Herbert Wells Fullscreen The Invisible Man (1897)

Pause

"I want that man Kemp."

"We want you," said the first policeman, making a quick step forward and wiping with his poker at the Voice.

The Invisible Man must have started back, and he blundered into the umbrella stand.

Then, as the policeman staggered with the swing of the blow he had aimed, the Invisible Man countered with the axe, the helmet crumpled like paper, and the blow sent the man spinning to the floor at the head of the kitchen stairs.

But the second policeman, aiming behind the axe with his poker, hit something soft that snapped.

There was a sharp exclamation of pain and then the axe fell to the ground.

The policeman wiped again at vacancy and hit nothing; he put his foot on the axe, and struck again.

Then he stood, poker clubbed, listening intent for the slightest movement.

He heard the dining-room window open, and a quick rush of feet within.

His companion rolled over and sat up, with the blood running down between his eye and ear.

"Where is he?" asked the man on the floor.

"Don't know.

I've hit him.

He's standing somewhere in the hall. Unless he's slipped past you.

Doctor Kemp—sir."

Pause.

"Doctor Kemp," cried the policeman again.

The second policeman began struggling to his feet.

He stood up.

Suddenly the faint pad of bare feet on the kitchen stairs could be heard.

"Yap!" cried the first policeman, and incontinently flung his poker. It smashed a little gas bracket.

He made as if he would pursue the Invisible Man downstairs. Then he thought better of it and stepped into the dining-room.

"Doctor Kemp—" he began, and stopped short. "Doctor Kemp's a hero," he said, as his companion looked over his shoulder.

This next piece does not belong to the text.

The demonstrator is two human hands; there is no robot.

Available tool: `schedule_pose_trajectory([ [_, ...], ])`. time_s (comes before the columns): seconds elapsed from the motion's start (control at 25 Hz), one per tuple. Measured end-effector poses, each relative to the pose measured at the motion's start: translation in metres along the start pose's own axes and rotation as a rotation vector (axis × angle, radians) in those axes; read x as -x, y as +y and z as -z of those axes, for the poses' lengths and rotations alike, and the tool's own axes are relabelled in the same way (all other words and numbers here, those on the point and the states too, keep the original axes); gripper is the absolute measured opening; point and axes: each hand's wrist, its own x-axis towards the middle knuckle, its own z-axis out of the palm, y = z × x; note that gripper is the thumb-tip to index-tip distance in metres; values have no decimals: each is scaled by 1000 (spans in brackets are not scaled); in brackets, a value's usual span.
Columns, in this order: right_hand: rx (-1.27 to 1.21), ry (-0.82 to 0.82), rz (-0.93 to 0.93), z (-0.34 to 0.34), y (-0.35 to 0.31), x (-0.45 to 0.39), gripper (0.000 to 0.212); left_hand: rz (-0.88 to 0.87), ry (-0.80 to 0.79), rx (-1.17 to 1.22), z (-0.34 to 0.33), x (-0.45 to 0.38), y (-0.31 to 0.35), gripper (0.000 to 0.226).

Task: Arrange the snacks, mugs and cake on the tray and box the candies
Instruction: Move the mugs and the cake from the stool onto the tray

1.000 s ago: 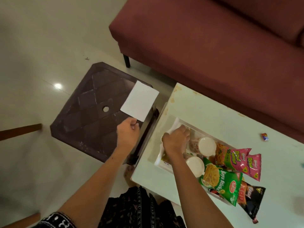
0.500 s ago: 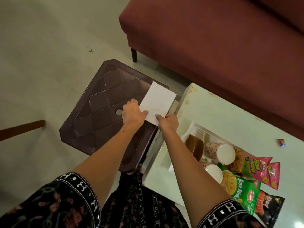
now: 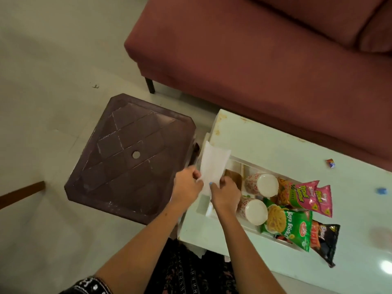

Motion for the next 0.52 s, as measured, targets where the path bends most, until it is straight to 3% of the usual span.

The dining-room window was wide open, and neither housemaid nor Kemp was to be seen.

The second policeman's opinion of Kemp was terse and vivid.

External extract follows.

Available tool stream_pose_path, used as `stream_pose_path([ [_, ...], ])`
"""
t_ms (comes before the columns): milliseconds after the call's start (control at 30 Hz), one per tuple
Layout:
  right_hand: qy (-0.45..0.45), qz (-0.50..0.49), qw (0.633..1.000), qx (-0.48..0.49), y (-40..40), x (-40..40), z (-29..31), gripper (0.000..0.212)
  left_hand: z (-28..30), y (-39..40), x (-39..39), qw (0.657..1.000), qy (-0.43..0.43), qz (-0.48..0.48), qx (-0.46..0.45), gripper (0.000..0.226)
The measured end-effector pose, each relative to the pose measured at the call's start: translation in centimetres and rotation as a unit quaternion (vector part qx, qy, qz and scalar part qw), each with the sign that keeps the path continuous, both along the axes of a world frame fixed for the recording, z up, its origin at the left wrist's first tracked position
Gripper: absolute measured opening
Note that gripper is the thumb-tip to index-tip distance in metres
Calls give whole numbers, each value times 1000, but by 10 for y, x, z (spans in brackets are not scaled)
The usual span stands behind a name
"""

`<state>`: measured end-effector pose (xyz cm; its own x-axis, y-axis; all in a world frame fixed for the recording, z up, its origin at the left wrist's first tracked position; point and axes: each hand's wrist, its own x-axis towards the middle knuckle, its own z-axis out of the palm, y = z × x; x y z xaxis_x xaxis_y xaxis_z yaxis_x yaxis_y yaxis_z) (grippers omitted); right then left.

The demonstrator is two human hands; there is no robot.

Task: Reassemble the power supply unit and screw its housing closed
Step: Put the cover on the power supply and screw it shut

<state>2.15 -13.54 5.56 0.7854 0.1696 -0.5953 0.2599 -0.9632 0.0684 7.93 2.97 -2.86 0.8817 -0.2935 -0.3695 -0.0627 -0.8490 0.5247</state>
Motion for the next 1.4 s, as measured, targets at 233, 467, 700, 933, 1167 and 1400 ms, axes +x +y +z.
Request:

Chapter 28 The Hunter Hunted

Mr. Heelas, Mr. Kemp's nearest neighbour among the villa holders, was asleep in his summer house when the siege of Kemp's house began.

Mr. Heelas was one of the sturdy minority who refused to believe "in all this nonsense" about an Invisible Man.

His wife, however, as he was subsequently to be reminded, did.

He insisted upon walking about his garden just as if nothing was the matter, and he went to sleep in the afternoon in accordance with the custom of years.

He slept through the smashing of the windows, and then woke up suddenly with a curious persuasion of something wrong.

He looked across at Kemp's house, rubbed his eyes and looked again.

Then he put his feet to the ground, and sat listening.

He said he was damned, but still the strange thing was visible.

The house looked as though it had been deserted for weeks—after a violent riot.

Every window was broken, and every window, save those of the belvedere study, was blinded by the internal shutters.

"I could have sworn it was all right"—he looked at his watch—"twenty minutes ago."

He became aware of a measured concussion and the clash of glass, far away in the distance.

And then, as he sat open-mouthed, came a still more wonderful thing.

The shutters of the drawing-room window were flung open violently, and the housemaid in her outdoor hat and garments, appeared struggling in a frantic manner to throw up the sash.

Suddenly a man appeared beside her, helping her—Dr. Kemp!

In another moment the window was open, and the housemaid was struggling out; she pitched forward and vanished among the shrubs.

Mr. Heelas stood up, exclaiming vaguely and vehemently at all these wonderful things.

He saw Kemp stand on the sill, spring from the window, and reappear almost instantaneously running along a path in the shrubbery and stooping as he ran, like a man who evades observation.

He vanished behind a laburnum, and appeared again clambering over a fence that abutted on the open down.

In a second he had tumbled over and was running at a tremendous pace down the slope towards Mr. Heelas.

"Lord!" cried Mr. Heelas, struck with an idea; "it's that Invisible Man brute!

It's right, after all!"

With Mr. Heelas to think things like that was to act, and his cook watching him from the top window was amazed to see him come pelting towards the house at a good nine miles an hour.

There was a slamming of doors, a ringing of bells, and the voice of Mr. Heelas bellowing like a bull.